WHAT YOU SHOULD DO — The lines from the beginning of the records below through the one holding "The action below" are to be copied exactly; leave the pictures out.

[Stored dataset items]
#####
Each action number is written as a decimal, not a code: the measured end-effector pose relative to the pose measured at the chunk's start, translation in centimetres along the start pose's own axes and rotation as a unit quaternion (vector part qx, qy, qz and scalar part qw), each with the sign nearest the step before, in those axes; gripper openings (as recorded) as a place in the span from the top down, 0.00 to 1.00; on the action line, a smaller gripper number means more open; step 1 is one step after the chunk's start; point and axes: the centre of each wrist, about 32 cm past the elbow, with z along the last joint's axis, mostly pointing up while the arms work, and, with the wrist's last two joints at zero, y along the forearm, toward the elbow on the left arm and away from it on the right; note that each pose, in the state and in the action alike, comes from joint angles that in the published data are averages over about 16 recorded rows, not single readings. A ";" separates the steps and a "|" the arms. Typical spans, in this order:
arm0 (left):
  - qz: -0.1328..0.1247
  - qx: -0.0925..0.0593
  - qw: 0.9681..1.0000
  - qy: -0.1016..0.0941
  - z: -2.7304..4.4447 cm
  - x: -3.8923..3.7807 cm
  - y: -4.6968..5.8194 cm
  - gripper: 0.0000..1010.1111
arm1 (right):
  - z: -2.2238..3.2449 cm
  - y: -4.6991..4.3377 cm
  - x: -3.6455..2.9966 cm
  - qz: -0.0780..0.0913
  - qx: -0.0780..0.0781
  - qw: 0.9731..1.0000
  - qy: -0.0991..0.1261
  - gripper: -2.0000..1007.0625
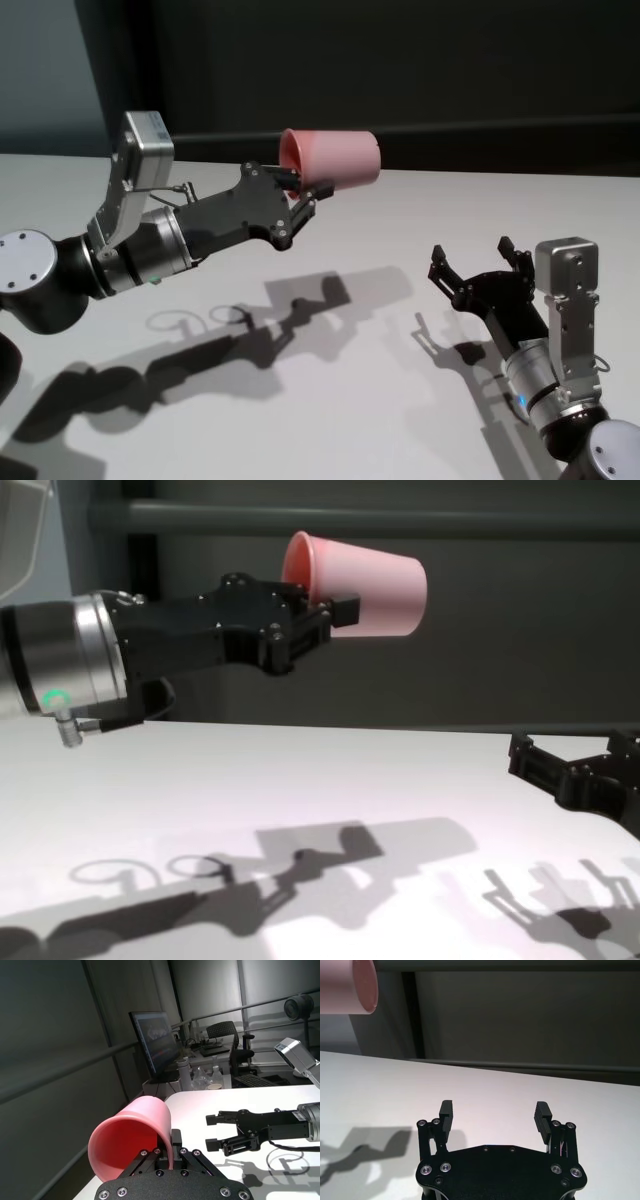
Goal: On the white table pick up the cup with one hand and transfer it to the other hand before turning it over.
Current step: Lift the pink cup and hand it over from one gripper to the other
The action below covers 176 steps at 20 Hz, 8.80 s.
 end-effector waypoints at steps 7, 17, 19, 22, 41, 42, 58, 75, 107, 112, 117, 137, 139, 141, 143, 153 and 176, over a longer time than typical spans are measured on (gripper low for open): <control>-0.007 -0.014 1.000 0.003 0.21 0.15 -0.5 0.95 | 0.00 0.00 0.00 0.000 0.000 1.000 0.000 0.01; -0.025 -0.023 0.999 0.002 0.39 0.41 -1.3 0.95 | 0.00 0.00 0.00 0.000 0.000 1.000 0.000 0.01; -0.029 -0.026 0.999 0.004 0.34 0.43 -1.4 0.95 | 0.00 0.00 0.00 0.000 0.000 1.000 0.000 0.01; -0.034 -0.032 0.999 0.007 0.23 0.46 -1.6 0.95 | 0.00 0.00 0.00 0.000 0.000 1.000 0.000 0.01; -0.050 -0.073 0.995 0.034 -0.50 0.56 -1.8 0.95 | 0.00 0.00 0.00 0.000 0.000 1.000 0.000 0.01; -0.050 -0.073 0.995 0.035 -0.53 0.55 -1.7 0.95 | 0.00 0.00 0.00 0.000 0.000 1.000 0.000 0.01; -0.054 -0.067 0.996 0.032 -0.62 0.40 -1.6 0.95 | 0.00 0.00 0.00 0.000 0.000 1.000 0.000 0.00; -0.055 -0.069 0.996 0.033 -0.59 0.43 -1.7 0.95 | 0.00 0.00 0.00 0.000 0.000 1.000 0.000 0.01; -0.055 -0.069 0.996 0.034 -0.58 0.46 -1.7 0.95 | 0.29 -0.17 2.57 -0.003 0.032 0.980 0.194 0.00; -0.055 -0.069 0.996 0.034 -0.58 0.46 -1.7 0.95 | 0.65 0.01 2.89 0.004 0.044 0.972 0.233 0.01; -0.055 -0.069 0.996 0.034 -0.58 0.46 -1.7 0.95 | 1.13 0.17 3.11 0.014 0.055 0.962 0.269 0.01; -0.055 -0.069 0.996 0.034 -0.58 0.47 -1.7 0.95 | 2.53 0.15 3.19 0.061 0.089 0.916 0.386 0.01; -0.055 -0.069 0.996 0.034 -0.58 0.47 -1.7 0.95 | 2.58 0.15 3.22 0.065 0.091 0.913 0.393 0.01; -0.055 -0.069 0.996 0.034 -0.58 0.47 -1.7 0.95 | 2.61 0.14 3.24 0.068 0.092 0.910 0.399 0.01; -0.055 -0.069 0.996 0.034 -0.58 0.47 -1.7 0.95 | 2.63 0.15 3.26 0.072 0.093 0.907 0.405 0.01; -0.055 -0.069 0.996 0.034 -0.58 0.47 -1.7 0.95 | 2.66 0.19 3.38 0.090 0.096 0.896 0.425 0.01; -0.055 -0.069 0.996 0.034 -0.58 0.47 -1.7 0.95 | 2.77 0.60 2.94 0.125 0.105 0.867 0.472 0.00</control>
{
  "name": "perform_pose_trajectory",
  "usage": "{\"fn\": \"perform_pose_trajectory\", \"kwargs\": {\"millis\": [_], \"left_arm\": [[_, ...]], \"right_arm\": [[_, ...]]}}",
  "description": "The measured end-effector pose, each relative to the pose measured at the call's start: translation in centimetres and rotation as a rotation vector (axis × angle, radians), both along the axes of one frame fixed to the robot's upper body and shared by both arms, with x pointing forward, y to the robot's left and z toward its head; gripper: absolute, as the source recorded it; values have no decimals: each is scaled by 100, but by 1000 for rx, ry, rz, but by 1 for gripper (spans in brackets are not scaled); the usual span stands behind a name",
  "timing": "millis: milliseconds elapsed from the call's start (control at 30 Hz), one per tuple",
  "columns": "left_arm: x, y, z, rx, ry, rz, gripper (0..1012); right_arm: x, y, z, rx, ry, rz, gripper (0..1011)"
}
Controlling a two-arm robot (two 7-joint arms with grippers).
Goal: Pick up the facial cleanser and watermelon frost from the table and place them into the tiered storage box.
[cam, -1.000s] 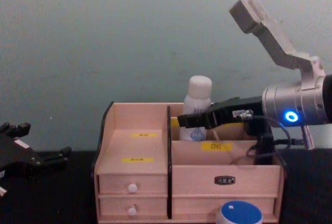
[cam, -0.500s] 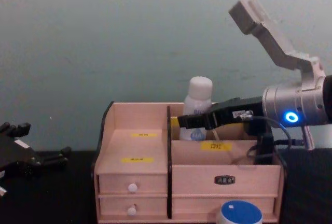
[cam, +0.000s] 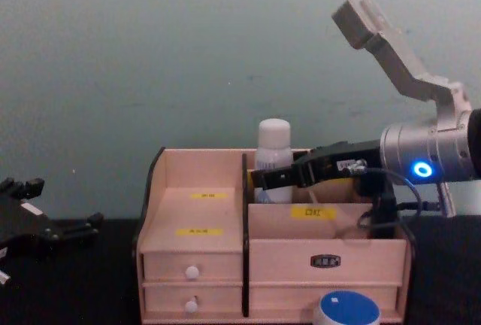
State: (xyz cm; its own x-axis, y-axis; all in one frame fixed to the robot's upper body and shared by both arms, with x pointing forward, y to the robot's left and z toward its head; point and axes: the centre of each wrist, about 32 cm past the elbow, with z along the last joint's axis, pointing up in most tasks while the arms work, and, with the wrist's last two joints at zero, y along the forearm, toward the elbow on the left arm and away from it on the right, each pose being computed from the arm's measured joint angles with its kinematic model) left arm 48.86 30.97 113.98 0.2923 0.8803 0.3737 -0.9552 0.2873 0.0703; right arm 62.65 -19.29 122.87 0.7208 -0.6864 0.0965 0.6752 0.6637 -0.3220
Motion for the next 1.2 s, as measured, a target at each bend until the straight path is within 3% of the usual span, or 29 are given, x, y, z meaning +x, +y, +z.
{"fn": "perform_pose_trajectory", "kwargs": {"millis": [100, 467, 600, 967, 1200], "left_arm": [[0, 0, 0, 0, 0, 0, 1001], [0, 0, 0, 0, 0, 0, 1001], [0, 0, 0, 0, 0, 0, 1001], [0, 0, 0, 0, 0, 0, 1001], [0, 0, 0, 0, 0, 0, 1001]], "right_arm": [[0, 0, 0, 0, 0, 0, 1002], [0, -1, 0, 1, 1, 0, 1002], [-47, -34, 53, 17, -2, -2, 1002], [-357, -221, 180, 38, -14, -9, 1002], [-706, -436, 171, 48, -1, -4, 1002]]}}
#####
EXERCISE OUTPUT —
Each action number is written as a decimal, not a code: the measured end-effector pose relative to the pose measured at the chunk's start, translation in centimetres along the start pose's own axes and rotation as a unit quaternion (vector part qx, qy, qz and scalar part qw), each with the sign nearest the step before, in those axes; gripper openings (as recorded) as a place in the span from the top down, 0.00 to 1.00; on the action line, a smaller gripper number means more open; step 1 is one step after the chunk's start; point and axes: the centre of each wrist, about 32 cm past the elbow, with z along the last joint's axis, mostly pointing up while the arms work, and, with the wrist's last two joints at zero, y along the forearm, toward the elbow on the left arm and away from it on the right; note that each pose, in the state and in the action alike, comes from joint angles that in the published data are averages over about 16 recorded rows, not single readings. A ";" separates the steps and a "|" the arms. Typical spans, in this order:
arm0 (left):
  - qz: -0.1328..0.1247
  - qx: -0.0925..0.0593
  - qw: 0.9681..1.0000
  - qy: -0.1016..0.0941
  - z: -2.7304..4.4447 cm
  - x: -3.8923..3.7807 cm
  - y: -4.6968..5.8194 cm
  - gripper: 0.0000..1010.1111
arm1 (right):
  - z: -2.2238..3.2449 cm
  - y: -4.6991..4.3377 cm
  - x: -3.6455..2.9966 cm
  - qz: -0.0780..0.0913
  - qx: -0.0780..0.0781
  - qw: 0.9731..1.0000
  - qy: -0.0991..0.1261
  - gripper: -2.0000..1007.0625
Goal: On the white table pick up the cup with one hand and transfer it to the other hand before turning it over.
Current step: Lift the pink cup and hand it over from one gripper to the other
The action below covers 176 steps at 20 Hz, 8.80 s.

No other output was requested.